[EXTRACTED MATERIAL]
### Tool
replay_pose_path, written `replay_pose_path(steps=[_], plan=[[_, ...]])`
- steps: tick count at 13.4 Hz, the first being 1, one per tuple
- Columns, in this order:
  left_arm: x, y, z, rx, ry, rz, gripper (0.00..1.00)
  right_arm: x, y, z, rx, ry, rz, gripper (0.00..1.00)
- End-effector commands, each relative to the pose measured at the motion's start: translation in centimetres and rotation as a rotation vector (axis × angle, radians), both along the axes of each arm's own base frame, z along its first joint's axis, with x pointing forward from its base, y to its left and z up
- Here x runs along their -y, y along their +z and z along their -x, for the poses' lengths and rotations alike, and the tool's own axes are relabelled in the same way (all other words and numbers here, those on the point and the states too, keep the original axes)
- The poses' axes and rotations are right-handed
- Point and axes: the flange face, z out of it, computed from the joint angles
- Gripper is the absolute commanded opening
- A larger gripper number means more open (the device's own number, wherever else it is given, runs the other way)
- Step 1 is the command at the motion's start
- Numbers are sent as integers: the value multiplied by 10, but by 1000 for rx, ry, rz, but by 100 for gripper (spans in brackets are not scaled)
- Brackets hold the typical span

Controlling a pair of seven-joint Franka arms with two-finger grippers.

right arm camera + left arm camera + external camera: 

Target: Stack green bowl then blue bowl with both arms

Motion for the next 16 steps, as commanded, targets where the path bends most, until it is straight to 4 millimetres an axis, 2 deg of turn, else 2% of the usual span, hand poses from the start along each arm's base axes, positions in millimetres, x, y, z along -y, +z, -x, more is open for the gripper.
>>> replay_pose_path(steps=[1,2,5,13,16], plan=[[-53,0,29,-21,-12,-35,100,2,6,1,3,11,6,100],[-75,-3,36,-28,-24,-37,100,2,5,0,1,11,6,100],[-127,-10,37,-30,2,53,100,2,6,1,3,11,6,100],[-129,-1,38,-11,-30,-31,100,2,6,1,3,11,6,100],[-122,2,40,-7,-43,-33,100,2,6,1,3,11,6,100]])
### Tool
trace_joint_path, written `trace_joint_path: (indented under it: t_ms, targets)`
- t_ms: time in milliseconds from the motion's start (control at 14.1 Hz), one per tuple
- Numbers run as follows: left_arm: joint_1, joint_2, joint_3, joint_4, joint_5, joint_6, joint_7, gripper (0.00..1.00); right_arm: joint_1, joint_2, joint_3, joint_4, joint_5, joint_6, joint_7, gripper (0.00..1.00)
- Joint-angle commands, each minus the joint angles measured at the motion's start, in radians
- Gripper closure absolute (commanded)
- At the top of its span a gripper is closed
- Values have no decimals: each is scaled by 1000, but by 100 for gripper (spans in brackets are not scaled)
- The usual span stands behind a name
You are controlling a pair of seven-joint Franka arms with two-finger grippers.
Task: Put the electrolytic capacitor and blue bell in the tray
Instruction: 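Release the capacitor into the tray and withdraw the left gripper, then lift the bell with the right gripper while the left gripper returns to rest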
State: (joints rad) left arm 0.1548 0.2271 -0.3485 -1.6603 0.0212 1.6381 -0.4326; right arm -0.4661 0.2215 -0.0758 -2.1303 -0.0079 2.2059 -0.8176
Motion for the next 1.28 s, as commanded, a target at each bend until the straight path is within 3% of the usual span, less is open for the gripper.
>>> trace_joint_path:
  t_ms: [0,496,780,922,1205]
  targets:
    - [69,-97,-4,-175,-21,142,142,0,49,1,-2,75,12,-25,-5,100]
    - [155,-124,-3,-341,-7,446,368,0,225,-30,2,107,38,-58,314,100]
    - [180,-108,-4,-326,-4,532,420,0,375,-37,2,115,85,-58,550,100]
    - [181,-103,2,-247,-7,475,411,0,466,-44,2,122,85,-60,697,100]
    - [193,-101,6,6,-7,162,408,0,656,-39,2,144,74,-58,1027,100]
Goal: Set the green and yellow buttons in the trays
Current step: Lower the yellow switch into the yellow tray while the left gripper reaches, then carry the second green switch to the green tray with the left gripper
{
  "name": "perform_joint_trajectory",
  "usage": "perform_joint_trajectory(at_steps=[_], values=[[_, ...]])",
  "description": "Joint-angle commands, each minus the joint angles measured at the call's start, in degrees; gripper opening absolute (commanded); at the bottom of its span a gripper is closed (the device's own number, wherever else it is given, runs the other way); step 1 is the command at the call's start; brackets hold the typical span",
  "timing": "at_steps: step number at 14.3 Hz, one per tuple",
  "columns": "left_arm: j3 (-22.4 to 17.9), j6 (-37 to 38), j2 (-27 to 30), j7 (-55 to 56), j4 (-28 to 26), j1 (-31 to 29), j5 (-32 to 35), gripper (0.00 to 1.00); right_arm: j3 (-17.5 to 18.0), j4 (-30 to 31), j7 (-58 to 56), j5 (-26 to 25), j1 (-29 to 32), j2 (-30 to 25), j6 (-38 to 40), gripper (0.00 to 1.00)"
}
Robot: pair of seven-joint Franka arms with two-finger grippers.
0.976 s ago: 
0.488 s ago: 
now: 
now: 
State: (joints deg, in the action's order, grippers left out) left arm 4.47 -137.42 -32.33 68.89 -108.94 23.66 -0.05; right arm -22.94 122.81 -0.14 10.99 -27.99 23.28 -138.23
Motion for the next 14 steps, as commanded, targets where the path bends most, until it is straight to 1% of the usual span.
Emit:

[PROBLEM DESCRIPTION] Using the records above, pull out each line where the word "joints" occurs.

[FINAL ANSWER]
State: (joints rad) left arm 0.1548 0.2271 -0.3485 -1.6603 0.0212 1.6381 -0.4326; right arm -0.4661 0.2215 -0.0758 -2.1303 -0.0079 2.2059 -0.8176
State: (joints deg, in the action's order, grippers left out) left arm 4.47 -137.42 -32.33 68.89 -108.94 23.66 -0.05; right arm -22.94 122.81 -0.14 10.99 -27.99 23.28 -138.23

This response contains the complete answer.